__WHAT TO DO__:
For each line of the data below, test for "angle". Report only the number of lines that pass.
=-=-=
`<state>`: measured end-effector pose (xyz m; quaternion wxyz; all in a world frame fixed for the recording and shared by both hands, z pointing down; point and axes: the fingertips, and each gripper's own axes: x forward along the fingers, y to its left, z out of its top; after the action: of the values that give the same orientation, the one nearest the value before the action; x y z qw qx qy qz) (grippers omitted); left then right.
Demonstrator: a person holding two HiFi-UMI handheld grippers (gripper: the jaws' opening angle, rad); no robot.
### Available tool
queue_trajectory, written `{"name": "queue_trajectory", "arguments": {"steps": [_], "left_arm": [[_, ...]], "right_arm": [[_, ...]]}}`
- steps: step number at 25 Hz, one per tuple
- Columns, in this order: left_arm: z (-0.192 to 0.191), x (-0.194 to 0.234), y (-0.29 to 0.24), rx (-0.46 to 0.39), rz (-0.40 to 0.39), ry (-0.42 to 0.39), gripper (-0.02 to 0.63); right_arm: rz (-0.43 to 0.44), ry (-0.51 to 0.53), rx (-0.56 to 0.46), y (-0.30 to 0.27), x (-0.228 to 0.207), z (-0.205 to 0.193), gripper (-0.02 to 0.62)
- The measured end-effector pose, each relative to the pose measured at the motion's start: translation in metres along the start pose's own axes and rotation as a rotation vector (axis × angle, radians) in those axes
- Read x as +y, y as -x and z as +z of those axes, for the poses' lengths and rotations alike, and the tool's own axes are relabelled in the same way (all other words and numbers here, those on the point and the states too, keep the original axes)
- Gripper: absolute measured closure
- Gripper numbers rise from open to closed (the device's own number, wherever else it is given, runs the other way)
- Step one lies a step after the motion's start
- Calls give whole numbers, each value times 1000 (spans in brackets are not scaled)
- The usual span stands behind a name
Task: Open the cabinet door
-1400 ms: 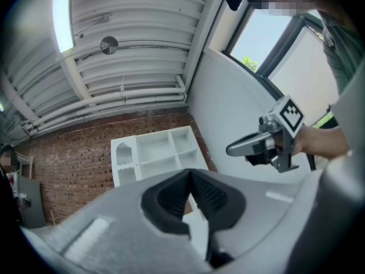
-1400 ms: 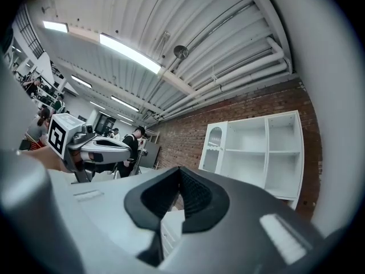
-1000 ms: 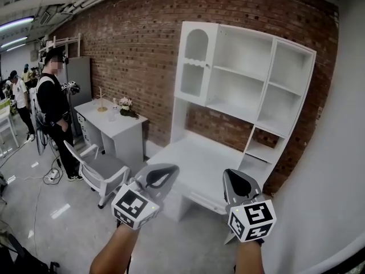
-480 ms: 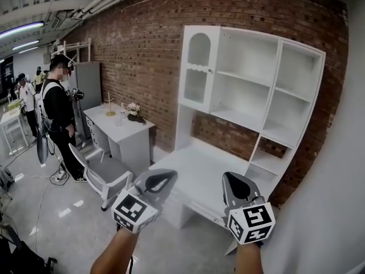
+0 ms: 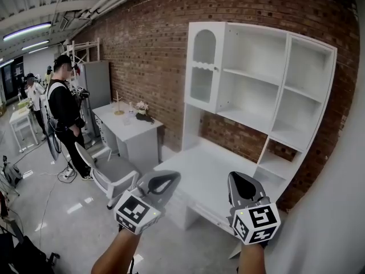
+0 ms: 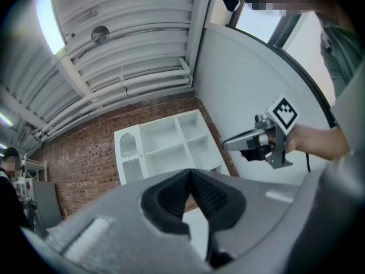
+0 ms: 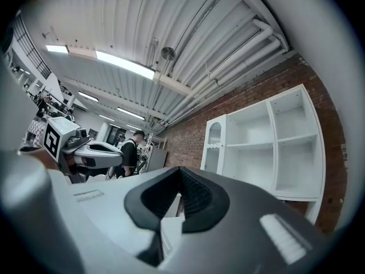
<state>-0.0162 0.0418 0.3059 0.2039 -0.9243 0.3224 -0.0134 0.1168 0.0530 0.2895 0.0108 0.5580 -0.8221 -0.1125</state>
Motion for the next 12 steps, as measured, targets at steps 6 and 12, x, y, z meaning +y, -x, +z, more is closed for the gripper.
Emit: {"name": "queue_trajectory", "arguments": {"steps": [6,12], "left_arm": [[-15,21,-22,-11,-19,14,604],[-21,49,-43,-43,-63,20,604]], "right_arm": [[-20,2,17,-26,-11,-12,589],[-56,17,34,-56,-14,-12,589]]}}
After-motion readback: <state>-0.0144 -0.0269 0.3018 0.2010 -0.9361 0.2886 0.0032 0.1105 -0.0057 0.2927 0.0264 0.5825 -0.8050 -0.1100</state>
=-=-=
__RESULT FOR THIS TASK__:
2